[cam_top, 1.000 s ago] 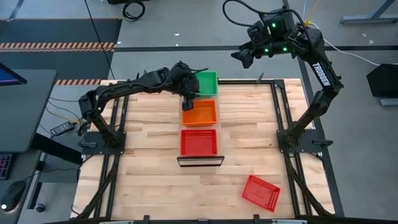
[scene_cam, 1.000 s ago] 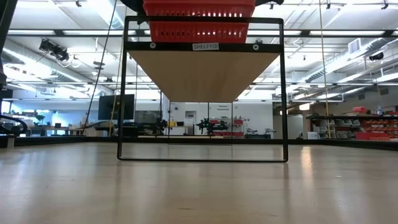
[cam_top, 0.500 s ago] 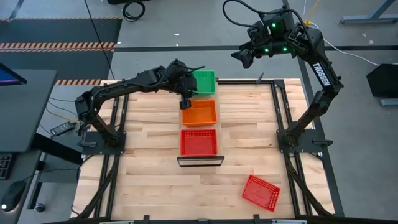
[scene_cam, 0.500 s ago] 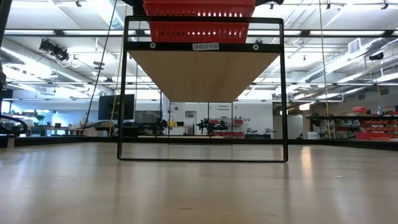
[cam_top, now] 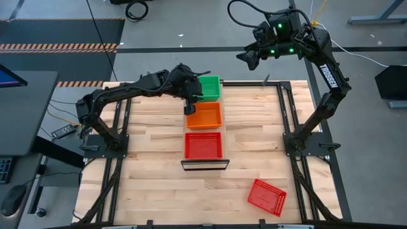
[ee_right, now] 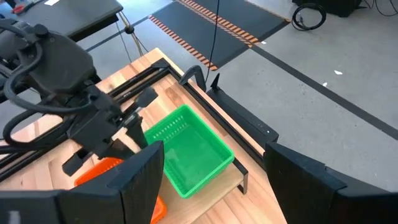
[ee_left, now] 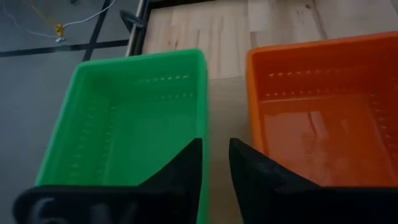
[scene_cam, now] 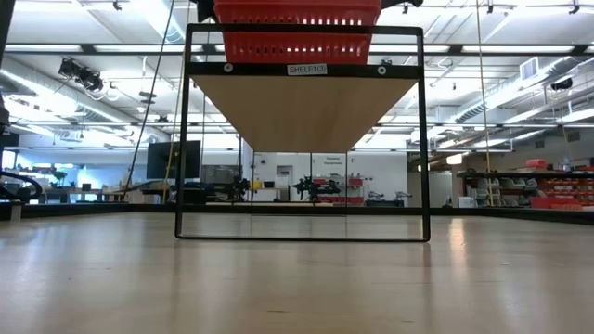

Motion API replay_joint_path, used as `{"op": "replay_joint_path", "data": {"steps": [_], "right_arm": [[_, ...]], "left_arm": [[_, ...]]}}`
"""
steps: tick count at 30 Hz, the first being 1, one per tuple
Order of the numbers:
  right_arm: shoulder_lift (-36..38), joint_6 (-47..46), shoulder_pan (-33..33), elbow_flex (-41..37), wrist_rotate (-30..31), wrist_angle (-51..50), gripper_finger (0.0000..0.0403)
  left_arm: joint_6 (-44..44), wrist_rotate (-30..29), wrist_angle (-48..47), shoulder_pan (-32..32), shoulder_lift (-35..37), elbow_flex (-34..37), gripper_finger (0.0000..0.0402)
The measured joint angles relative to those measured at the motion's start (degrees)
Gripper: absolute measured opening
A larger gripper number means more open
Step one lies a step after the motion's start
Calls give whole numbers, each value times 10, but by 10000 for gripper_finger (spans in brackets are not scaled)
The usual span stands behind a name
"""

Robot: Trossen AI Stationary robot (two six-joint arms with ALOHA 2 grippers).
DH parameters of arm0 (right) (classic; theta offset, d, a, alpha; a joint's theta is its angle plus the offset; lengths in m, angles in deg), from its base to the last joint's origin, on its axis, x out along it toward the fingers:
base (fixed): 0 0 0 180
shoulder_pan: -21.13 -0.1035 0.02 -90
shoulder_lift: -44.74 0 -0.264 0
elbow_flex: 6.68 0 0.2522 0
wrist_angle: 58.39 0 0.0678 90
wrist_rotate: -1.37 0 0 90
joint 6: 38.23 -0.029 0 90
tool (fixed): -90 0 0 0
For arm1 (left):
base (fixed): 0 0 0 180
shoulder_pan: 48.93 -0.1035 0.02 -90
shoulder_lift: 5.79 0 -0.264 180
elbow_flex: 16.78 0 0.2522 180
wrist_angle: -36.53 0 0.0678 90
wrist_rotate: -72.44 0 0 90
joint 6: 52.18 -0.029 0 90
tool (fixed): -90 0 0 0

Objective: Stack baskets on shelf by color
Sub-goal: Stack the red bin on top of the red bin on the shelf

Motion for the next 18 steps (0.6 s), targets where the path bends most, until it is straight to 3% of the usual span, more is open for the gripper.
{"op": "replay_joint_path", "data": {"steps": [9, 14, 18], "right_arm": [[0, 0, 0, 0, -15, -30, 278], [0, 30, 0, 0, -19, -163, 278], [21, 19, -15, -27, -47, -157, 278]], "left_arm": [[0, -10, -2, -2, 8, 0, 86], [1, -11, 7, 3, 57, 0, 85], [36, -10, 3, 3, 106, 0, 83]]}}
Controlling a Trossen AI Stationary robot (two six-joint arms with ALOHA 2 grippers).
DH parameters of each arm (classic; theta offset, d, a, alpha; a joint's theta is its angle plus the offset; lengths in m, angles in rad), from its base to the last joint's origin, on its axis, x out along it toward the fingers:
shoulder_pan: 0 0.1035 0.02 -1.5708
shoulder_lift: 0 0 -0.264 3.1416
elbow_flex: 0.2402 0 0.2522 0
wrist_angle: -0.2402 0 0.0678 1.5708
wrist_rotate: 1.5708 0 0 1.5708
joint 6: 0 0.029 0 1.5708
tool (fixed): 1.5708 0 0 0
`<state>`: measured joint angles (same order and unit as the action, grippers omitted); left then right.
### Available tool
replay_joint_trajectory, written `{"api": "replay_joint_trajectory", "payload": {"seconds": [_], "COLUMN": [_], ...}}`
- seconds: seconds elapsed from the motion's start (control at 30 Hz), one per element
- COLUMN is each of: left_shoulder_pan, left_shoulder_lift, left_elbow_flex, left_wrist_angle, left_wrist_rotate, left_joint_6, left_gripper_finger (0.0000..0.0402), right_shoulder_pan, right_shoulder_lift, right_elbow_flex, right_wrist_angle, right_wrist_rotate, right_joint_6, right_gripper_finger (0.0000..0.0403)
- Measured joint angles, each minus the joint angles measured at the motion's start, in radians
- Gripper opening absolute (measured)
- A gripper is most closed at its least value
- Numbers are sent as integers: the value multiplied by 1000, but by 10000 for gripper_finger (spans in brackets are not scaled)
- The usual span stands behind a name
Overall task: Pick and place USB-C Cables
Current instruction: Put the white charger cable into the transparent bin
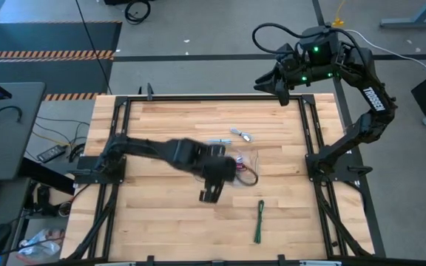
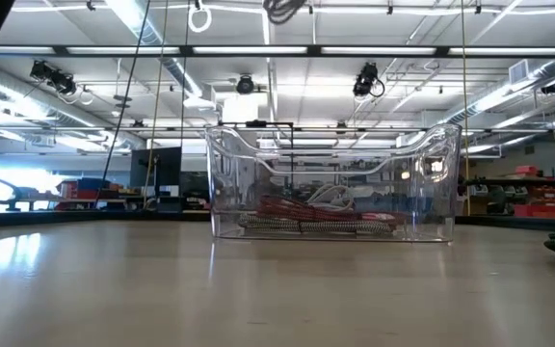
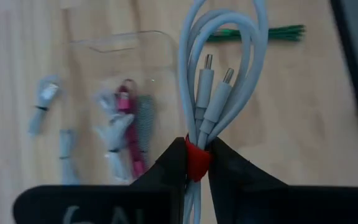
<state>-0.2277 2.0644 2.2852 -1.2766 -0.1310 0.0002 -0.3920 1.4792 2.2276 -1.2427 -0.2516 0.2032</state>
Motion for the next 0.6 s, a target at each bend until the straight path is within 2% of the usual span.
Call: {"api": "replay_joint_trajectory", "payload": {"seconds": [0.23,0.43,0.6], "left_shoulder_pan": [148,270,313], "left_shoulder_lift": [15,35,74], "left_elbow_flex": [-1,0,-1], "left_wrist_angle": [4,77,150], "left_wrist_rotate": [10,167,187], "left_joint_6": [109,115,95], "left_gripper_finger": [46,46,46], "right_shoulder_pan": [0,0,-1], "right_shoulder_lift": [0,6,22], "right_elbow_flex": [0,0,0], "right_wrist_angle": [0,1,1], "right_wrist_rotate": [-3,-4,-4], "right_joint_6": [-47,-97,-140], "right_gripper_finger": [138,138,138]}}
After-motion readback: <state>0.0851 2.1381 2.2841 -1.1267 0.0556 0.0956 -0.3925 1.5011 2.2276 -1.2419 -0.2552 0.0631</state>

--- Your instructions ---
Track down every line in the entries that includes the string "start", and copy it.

--- Answer space ---
The measured joint angles relative to those measured at the motion's start (degrees)
Step one lies a step after the motion's start
- seconds: seconds elapsed from the motion's start (control at 30 Hz), one per element
- Measured joint angles, each minus the joint angles measured at the motion's start, in radians

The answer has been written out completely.